• [What you are asked to do]: Search the records for the string "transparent", then copy each line where it appears.

• [Supplied data]:
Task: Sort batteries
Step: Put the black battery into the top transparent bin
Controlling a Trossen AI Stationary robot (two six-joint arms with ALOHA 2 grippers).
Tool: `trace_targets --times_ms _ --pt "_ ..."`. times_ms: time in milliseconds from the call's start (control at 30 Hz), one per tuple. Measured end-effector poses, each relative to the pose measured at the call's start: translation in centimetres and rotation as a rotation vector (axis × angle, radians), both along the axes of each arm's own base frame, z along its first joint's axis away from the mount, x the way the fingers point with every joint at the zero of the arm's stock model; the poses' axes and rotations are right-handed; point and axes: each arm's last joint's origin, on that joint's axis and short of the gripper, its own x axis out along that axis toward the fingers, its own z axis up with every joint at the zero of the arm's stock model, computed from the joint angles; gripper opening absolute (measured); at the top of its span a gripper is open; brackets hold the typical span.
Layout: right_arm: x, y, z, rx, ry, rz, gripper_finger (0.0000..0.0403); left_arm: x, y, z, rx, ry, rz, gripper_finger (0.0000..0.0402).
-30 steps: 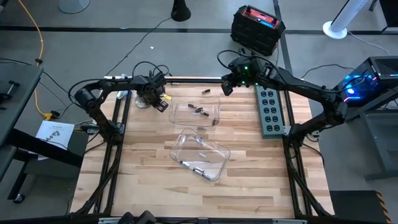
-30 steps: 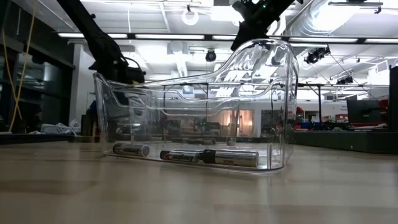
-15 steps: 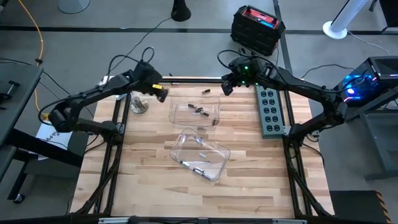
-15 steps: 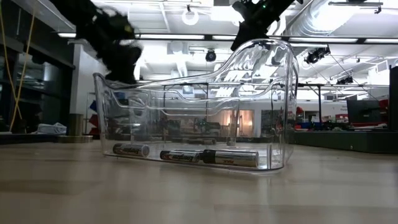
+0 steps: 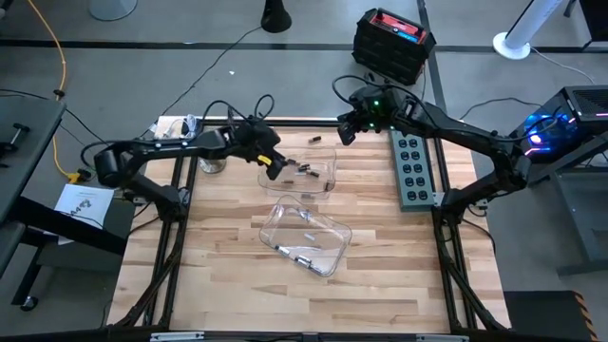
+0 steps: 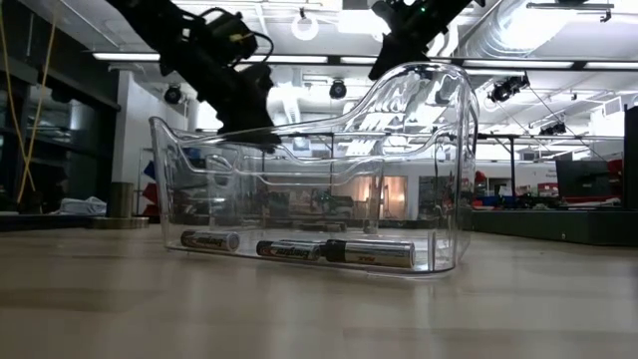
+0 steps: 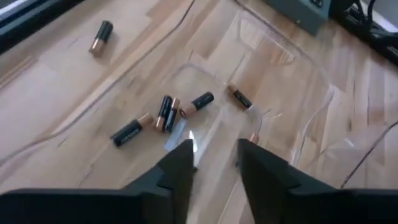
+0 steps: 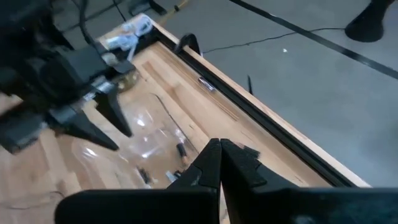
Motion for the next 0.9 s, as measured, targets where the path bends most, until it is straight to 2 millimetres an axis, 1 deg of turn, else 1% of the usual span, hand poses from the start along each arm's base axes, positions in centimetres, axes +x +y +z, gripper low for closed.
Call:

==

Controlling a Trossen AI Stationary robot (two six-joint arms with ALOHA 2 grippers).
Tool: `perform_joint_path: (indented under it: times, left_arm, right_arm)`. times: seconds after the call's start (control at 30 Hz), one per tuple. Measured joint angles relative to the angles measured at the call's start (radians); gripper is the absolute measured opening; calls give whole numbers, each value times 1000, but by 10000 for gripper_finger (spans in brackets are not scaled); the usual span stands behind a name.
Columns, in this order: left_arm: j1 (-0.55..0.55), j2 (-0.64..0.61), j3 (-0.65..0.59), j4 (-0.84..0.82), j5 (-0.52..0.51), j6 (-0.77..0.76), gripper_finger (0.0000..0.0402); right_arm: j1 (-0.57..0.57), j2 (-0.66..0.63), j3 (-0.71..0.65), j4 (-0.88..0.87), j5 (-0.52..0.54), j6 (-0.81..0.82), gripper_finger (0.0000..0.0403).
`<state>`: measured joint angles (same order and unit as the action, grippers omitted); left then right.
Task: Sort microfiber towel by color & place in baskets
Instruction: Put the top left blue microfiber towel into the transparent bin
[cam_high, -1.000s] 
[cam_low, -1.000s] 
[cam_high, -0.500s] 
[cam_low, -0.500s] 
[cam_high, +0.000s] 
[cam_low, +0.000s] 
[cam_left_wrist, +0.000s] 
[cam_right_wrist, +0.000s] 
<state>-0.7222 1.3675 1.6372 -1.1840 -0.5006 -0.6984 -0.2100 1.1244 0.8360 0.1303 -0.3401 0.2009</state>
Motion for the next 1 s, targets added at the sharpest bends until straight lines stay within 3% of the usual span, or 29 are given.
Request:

• [Reply]:
Step: Put the black battery into the top transparent bin
Instruction: Put the top left blue microfiber towel into the transparent bin

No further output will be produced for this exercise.